Nie chce rozmawiać z dziennikarzami. Nie i nie. Odsyła do pani rzeczniczki, a rzeczniczka powie to, co wszyscy: niezwykła, wspaniała, fenomenalna. Ktoś z teatralnej branży radzi zadzwonić do starszego aktora, który objechał z Szaflarską szmat Polski z jednym z przedstawień. On wie, czy to jeżdżenie było dla niej katorgą, przyjemnością, czy sposobem na zarabianie pieniędzy.

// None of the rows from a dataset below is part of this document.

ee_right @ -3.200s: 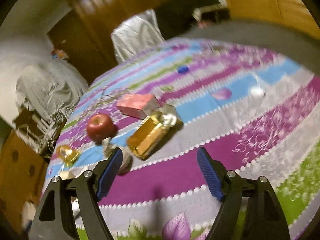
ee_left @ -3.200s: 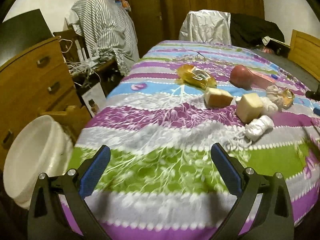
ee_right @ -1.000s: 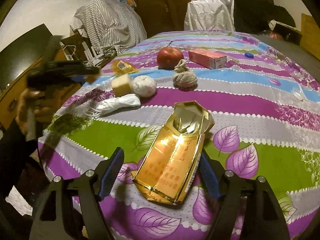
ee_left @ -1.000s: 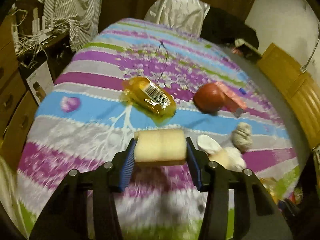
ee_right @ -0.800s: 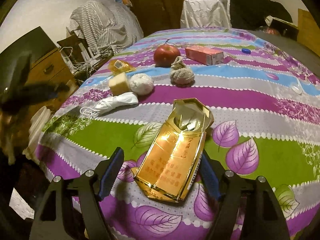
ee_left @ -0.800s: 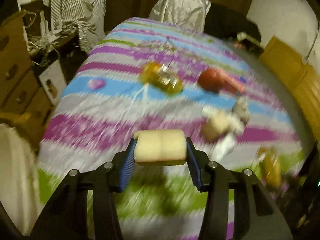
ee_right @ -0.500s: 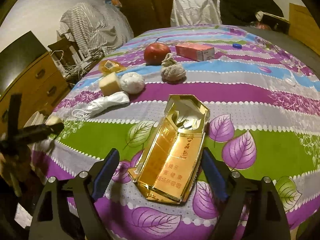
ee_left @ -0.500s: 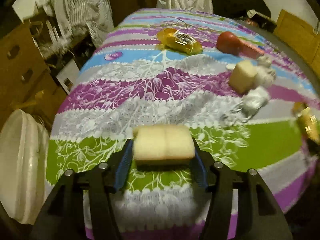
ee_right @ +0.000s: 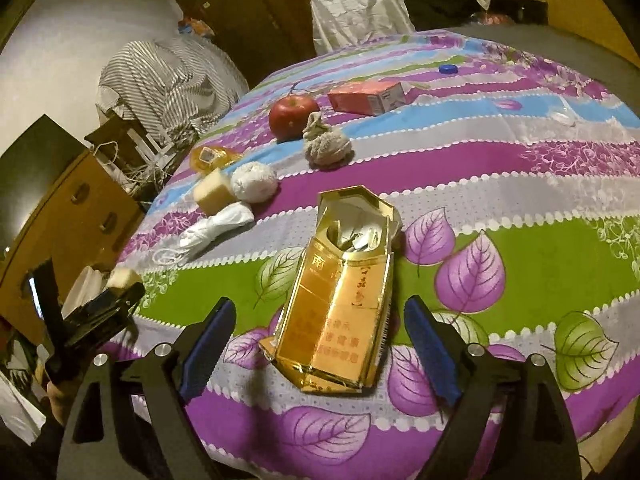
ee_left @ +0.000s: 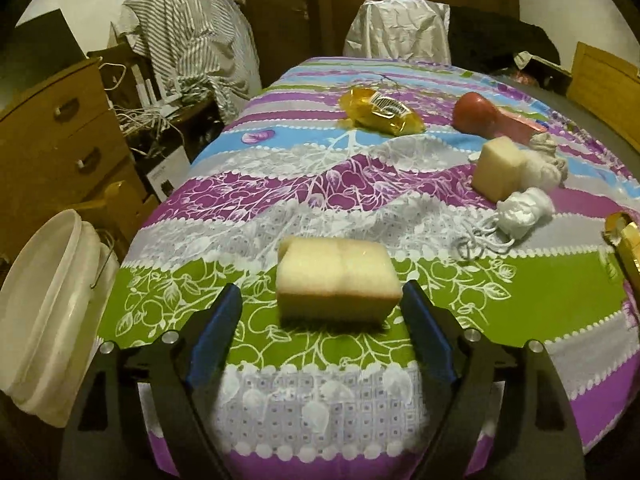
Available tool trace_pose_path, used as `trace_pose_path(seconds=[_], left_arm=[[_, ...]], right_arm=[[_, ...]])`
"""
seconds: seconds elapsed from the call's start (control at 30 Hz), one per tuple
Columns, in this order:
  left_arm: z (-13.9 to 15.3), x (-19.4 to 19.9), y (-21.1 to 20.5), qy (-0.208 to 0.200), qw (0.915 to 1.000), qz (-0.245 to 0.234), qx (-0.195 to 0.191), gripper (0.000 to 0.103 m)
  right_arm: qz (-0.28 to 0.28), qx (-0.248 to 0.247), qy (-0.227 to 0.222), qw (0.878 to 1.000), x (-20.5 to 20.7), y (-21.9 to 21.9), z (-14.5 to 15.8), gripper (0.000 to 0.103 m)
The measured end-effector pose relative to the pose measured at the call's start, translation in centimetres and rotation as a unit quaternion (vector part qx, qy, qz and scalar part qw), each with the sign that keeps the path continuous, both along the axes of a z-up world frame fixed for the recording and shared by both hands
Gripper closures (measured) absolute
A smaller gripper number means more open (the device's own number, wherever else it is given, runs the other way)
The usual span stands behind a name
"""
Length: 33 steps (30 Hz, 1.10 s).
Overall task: Collect trash
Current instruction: 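Carry the foam block and gold box in both tools over the white bucket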
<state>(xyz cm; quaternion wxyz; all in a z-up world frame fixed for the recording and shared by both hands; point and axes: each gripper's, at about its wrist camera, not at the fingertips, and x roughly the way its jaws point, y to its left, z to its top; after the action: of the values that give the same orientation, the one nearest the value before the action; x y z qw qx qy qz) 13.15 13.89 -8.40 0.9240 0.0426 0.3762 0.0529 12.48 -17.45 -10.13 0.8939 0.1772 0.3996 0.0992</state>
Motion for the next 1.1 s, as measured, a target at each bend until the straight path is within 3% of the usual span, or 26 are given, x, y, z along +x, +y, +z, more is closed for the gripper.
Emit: trace_pose_path(seconds=[0.1, 0.27, 0.7, 1.1], left_arm=[[-0.1, -0.2, -0.5, -0.007, 0.9998, 0.013, 0.015, 0.05], [0.0, -0.4, -0.3, -0.012, 0.9998, 0.019, 0.002, 0.058], [3.1, -2.2, 1.2, -0.005, 0.9983, 0.05, -0.029, 0.059], [6.0, -5.1, 3.2, -0.023, 0.9958, 0.088, -0.008, 0.059]], right_arm=[[-0.002, -0.025, 0.002, 1.0, 0.3, 0.8, 0.0, 0.043], [0.001, -0.049, -0.012, 0.999, 0.1, 1.3, 0.1, 0.055], [0.064, -0.067, -0.067, 0.993, -2.6, 4.6, 3.4, 0.057], [0.168, -0.081, -0.078, 0.979, -4.2, 11.8, 5.1, 0.057]])
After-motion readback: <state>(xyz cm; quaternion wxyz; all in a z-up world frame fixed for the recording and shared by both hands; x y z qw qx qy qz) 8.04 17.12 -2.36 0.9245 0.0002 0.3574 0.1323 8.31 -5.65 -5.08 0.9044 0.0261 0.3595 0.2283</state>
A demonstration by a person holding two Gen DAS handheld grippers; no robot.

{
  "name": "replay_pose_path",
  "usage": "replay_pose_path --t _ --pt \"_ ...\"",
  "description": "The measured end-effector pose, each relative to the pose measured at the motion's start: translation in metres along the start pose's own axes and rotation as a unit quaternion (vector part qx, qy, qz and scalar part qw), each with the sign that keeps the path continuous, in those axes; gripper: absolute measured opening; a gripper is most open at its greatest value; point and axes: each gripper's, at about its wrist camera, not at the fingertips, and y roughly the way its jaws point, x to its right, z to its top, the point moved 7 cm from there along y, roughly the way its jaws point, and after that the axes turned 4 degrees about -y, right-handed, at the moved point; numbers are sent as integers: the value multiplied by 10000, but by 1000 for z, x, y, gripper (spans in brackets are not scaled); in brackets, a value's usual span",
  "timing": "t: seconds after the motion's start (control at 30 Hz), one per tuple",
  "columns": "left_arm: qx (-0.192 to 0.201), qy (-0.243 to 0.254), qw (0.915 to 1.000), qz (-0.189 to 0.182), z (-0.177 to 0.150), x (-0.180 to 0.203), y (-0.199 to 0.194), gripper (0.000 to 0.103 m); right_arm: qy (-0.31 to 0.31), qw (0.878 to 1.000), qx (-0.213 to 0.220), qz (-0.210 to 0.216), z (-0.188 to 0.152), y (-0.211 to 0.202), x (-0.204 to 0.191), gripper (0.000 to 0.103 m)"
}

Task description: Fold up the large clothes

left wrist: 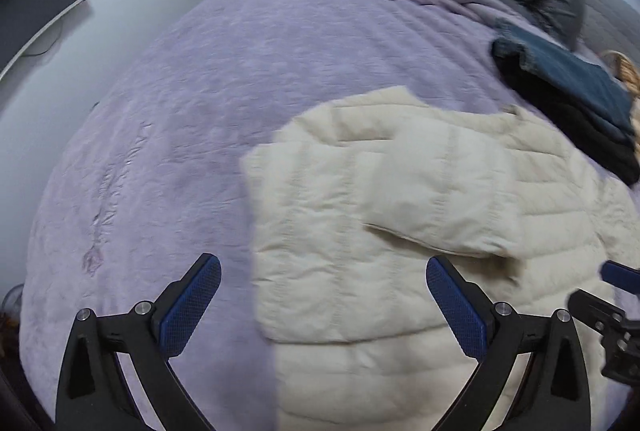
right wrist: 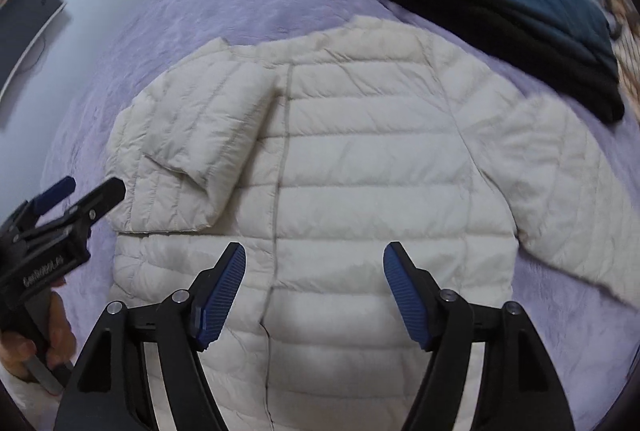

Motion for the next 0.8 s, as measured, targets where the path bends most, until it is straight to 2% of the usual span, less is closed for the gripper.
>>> replay_pose_path --t 0.03,0.13,0.23,0.3,0.33,0.37,0.4,0.43,0.5,0.57,0.63,0.7,0.73,0.77,0.8 --pt "-70 -185 9995 260 4 -18 12 103 -290 9995 55 -95 9 2 -14 75" --pt "-261 -780 9954 482 8 -56 43 103 -1085 9932 170 -395 33 17 -51 75" --pt "-458 -973 9926 557 2 -68 68 103 -1770 9799 116 -918 47 45 -74 75" --pt "-542 -990 9920 572 -2 -69 79 103 -2005 9716 40 -1258 49 62 -76 74" --pt "-558 -973 9919 592 -4 -68 83 103 -1991 9701 92 -1386 52 65 -72 70" --pt "-569 -947 9921 599 -5 -66 86 103 -1870 9725 162 -1378 53 65 -66 41" --pt "-585 -921 9921 613 -7 -65 89 103 -1635 9776 169 -1312 53 64 -56 12" --pt "-595 -908 9923 600 -7 -64 92 103 -1289 9841 186 -1205 54 62 -43 12" --pt "-619 -888 9927 524 -8 -60 95 103 -414 9963 239 -720 51 56 -13 12" --pt "-614 -815 9937 468 -8 -57 97 103 516 9982 237 -177 43 55 17 12" --pt "-591 -674 9949 470 -8 -52 98 103 1324 9903 181 369 30 57 42 12" --pt "-560 -572 9954 526 -7 -50 98 103 2103 9720 60 1047 16 64 58 16" --pt "-566 -571 9954 527 -7 -51 98 103 2475 9606 39 1260 10 66 65 21" --pt "-578 -583 9952 525 -7 -52 99 103 2808 9492 37 1420 3 67 72 33" --pt "-573 -590 9952 537 -7 -53 99 103 3111 9372 74 1578 -2 67 79 38"
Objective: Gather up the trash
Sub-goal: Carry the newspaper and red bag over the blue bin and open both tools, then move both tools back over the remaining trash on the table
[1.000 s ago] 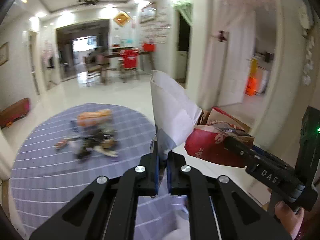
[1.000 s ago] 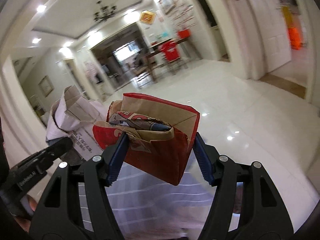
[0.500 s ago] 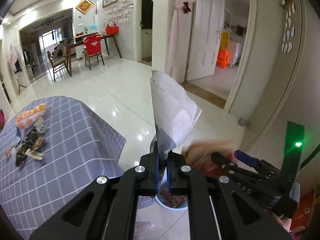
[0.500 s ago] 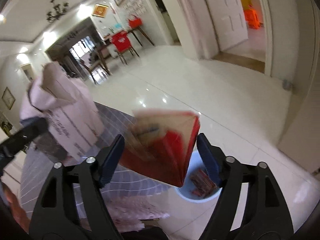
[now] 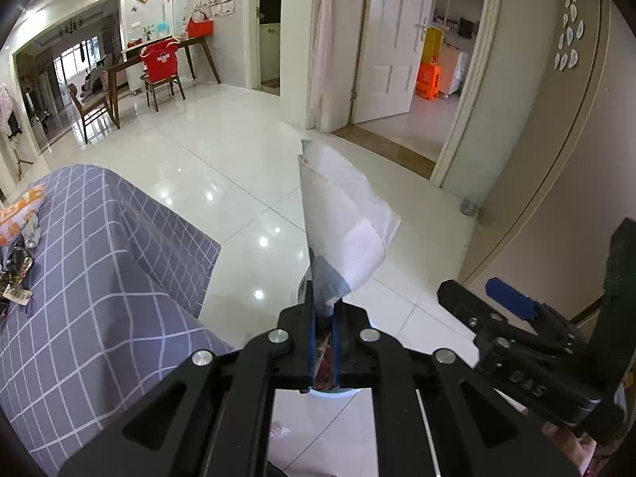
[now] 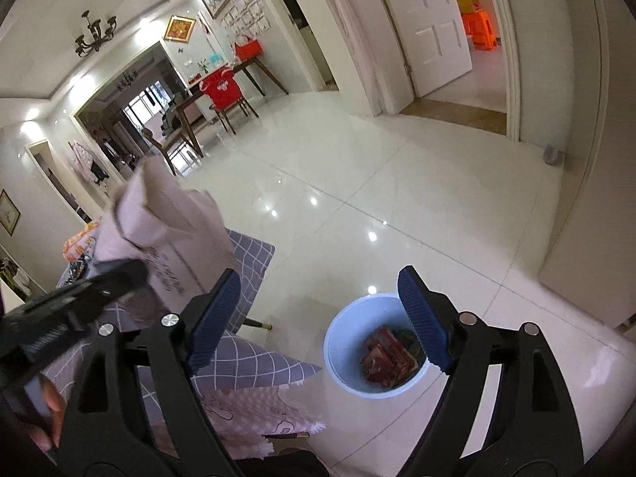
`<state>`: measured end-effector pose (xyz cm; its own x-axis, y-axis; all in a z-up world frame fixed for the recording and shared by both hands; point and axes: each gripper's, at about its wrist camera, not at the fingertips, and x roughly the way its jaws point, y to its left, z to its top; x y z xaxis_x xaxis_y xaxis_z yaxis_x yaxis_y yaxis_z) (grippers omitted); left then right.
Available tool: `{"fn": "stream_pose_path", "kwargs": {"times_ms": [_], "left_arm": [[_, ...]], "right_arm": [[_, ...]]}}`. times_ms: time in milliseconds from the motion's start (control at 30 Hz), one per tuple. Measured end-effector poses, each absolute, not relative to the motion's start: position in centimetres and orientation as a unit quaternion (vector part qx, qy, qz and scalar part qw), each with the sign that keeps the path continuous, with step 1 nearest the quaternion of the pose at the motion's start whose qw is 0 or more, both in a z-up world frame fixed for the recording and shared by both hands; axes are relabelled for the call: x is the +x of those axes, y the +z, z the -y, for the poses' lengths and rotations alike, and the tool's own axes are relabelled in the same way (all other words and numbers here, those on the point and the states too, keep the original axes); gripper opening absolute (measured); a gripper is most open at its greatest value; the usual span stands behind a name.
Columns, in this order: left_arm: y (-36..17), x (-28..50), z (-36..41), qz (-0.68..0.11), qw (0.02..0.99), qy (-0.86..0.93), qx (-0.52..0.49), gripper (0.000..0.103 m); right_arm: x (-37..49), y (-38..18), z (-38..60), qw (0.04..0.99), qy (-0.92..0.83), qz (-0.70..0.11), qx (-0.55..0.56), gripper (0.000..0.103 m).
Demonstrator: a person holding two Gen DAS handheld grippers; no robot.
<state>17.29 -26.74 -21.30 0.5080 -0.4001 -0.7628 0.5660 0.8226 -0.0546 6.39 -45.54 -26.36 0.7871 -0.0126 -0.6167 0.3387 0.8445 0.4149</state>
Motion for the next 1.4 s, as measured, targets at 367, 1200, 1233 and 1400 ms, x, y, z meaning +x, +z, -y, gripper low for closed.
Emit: {"fn": "stream_pose_path", "kwargs": {"times_ms": [367,1200,1233,1400], "left_arm": [[-21.7,17.5,29.8,-0.412,0.853,-0.300,0.112,0.006],[-18.6,16.6,26.7,-0.389,0.875,-0.262,0.118,0.076],[-18.3,16.6,25.8,-0.385,0.879,-0.254,0.119,0.077],[-16.6,17.4,20.9,-0.374,0.896,-0.209,0.120,0.079]], "right_arm": [[5.7,-24.8,46.7,0.914,-0.101,-0.286,0.269,0.081],[5.7,-21.4,44.4,0.926,-0.091,-0.259,0.259,0.083],[6.1,-21.2,43.6,0.927,-0.083,-0.261,0.255,0.083],[9.0,-20.0,38.6,0.933,-0.034,-0.277,0.228,0.083]]}}
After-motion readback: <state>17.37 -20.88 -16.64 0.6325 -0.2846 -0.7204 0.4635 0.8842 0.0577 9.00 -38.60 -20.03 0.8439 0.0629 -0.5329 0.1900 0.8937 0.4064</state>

Wiadomo, że Szaflarska lubi jeździć. Wróciła kiedyś z podróży do Izraela zachwycona. I z Austrii. Wyszła raz z domu na warszawskiej Starówce po chleb. Zobaczyła na ulicy dwóch panów. Jednego z nich znała. Przystanęli, pogawędzili. Ten drugi to był węgierski reżyser István Szabó. Po kilku dniach zaproponował jej rolę w filmie. Najeździła się z ekipą przy kręceniu filmu po Austrii i Niemczech, i było to przeżycie wspaniałe. I wcale nieprzypadkowe. Trzeba, mówi Szaflarska, po prostu wiedzieć, w którym momencie należy wyjść po chleb.
Tajemnice starszego aktora, który objechał z Danusią szmat Polski
Danusia jest drobna, delikatna, mała. Będę ci nogi wyciągał, żebyś więcej urosła, żartował jej wysoki, piękny, utalentowany brat Jerzy, który zginął w kampanii wrześniowej w dwudziestym roku życia, w tym samym czasie, gdy ona w Wilnie rozśmieszała ludzi w komedii. Po zejściu ze sceny biła z rozpaczy głową w ścianę.
Kiedy nadawano imię ukochanemu, dziś 25-letniemu, wnukowi Wojciechowi, zapytała córkę z żalem: dlaczego nie Jerzy?
Będziesz Danusiu, powiedział nauczyciel, grała rolę Michasia w „Horsztyńskim” Słowackiego. Nauczyciel prowadził w Nowym Sączu teatr amatorski. Tak więc czy starszy aktor, który objechał z Danutą szmat Polski, może powiedzieć, czy ona to lubiła?